Set up the parameters to feed in the function ivqr(). Explictly, specify the following: -quantile(s) intended for the estimation -grid for the grid search -qrMethod to determine which algorithm to employ in the quantile regression
taus <- 0.5
grid <- seq(0,25000,125)
qrMethod <- 'br'
An easy way to find out the ranges of the grid is to construct one with a two stage quantile regression (2SQR). The function suggest_grid() provides a grid centered at the estimate from 2SQR, with the range determined by the standard error of the estimator. However, it is recommended to use the function diagnostic() to see if the objective function is minimized.
fit_median <- ivqr(formula = iqr_model, taus=taus, data=CH04, grid=grid, qrMethod='br')
Printing the result from ivqr() will give the estimates and standard errors obtained from the kernel estimator.
print(fit_median)
##
## tau:[1] 0.5
##
## Coefficients of endogenous variables
## coef se
## [1,] 5700 619.8744
##
## Coefficients of control variables
## coef se
## [1,] 2762.945026 736.1695
## [2,] 118.660061 518.8966
## [3,] 248.774828 561.6435
## [4,] 735.754020 641.3335
## [5,] 2518.639374 771.9014
## [6,] 7272.944854 883.4196
## [7,] 29895.175070 2984.1171
## [8,] -6.702907 428.2371
## [9,] -361.747646 496.1048
## [10,] -163.734193 602.4277
## [11,] -2934.258800 642.8791
## [12,] -2917.188055 622.0741
## [13,] -2815.174642 619.3531
## [14,] -2361.705826 655.2678
## [15,] 364.879765 477.1729
## [16,] -157.675658 117.4195
## [17,] -2399.193333 482.9578
## [18,] 7.933891 393.4496
## [19,] 20442.559240 931.7845
## [20,] 318.071999 333.1839
To estimate the whole quantile process and to further make inferences on it, first specify the parameter taus as a grid from 0 to 1.
taus <- seq(0.02,0.98,0.02)
fit <- ivqr(formula = iqr_model, taus=taus, data=CH04, grid=grid, qrMethod='br')
Instead of printing the fitted model, a more elegant and informative way is to plot the estimates over quantiles for each variable separately. Here, the effect of the 401k program is our main interest, so we plot the corresponding estimates:
plot(fit)
With the estimated process, we can further make inferences on the process.

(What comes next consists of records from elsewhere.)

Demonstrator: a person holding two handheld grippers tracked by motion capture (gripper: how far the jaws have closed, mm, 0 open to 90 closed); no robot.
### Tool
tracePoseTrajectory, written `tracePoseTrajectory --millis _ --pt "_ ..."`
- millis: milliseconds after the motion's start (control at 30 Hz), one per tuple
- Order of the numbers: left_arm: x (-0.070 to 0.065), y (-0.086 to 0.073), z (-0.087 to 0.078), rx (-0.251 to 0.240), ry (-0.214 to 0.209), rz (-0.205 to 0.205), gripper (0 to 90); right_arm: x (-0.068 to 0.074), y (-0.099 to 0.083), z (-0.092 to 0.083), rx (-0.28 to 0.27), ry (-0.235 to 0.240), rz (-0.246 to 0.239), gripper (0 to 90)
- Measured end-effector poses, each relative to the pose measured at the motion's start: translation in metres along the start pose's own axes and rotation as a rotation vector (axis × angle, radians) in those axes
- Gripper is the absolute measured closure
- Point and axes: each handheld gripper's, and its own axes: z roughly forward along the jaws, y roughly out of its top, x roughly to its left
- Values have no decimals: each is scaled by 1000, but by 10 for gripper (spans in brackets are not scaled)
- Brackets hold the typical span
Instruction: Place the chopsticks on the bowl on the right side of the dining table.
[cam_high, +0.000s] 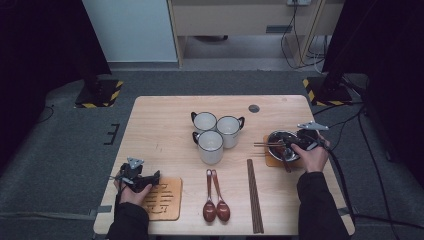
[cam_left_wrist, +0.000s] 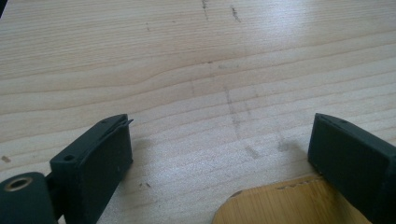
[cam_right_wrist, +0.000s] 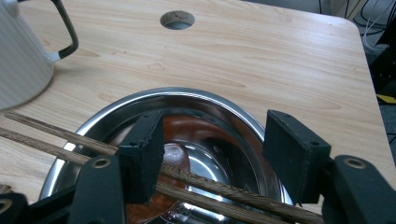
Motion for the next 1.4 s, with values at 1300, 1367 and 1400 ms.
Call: tracePoseTrajectory --millis 1300,1367,1400 --pt "0 0 0 0 0 0 53 3 0 -28 -65 60 -9 359" --pt "0 0 0 0 0 0 53 5 1 -32 -72 72 -8 359" --pt "0 0 0 0 0 0 53 5 1 -34 -80 76 -8 359"
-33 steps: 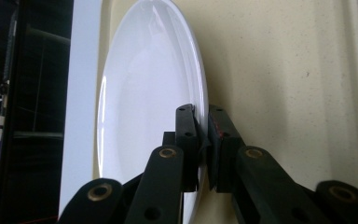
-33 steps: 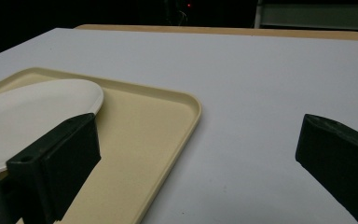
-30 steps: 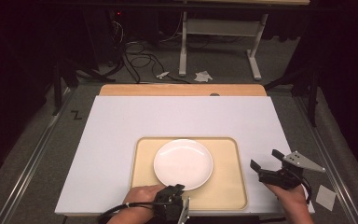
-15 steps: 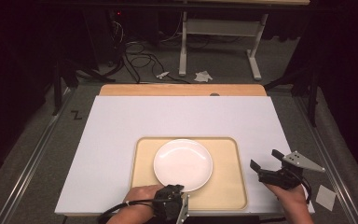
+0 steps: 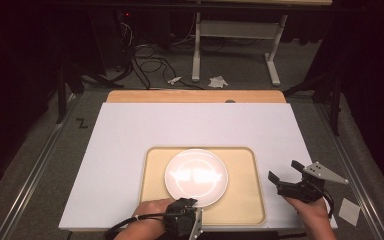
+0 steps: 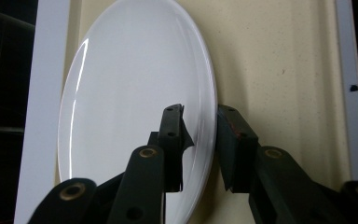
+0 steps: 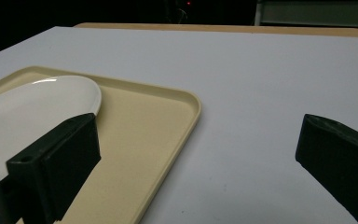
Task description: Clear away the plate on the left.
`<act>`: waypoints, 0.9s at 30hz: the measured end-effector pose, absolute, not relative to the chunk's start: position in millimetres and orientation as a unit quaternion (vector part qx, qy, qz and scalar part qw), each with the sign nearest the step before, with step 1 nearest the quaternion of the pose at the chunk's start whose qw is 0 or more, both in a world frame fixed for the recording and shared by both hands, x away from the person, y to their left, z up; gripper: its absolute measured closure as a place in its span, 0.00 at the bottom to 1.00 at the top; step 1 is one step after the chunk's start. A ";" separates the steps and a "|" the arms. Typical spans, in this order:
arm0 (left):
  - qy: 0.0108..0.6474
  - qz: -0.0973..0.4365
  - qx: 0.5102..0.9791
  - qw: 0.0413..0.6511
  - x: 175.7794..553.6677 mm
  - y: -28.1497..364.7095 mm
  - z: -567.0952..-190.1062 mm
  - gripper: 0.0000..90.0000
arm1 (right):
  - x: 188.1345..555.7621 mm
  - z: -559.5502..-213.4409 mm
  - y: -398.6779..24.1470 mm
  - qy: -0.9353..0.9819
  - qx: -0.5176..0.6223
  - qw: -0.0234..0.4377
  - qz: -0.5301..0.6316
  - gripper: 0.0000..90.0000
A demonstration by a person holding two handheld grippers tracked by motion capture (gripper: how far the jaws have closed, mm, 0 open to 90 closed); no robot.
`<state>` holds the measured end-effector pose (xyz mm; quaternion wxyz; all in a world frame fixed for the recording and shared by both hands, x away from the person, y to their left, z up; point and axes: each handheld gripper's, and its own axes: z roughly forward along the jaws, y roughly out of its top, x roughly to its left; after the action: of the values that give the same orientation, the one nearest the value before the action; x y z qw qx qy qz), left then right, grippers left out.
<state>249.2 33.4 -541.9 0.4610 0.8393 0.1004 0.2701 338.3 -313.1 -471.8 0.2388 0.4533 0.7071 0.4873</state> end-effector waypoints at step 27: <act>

For example, we may test the null hypothesis that the program has no effect, i.e. \(\alpha(\tau)= \forall \tau \in (0,1)\). This can be done by calculating the Kolmogorov-Smirnov test statistics with critical values obtained from score subsampling:
ivqr.ks(fit, trim = c(0.1,0.9), nullH = "No_Effect")
## [1] 12.61846
## 90% 95% 99%
## 2.564384 2.827400 3.439025
## [1] "Block size: 198"
We can also test the null hypothesis that the effect is constamt across quantiles. There, we spcify the parameter nullH as “Location_Shift”
ivqr.ks(fit, trim = c(0.05,0.95), nullH = "Location_Shift")
## [1] 8.000855
## 90% 95% 99%
## 2.726923 2.991167 3.457061
## [1] "Block size: 198"
Chernozhukov and Hansen (2008) also provides a testing procedure that is robust to weak instruments. The function weakIVtest() calculates the weak IV robust confidence interval, and we visualize with plot():
plot(weakIVtest(fit))
In conclusion, the IVQR is a useful method to study heterogeneity arising in various settings. However, the use of IVQR is not widespread due to the nontrivial programming involved. This package attempts to make IVQR more approachable to applied practitioners.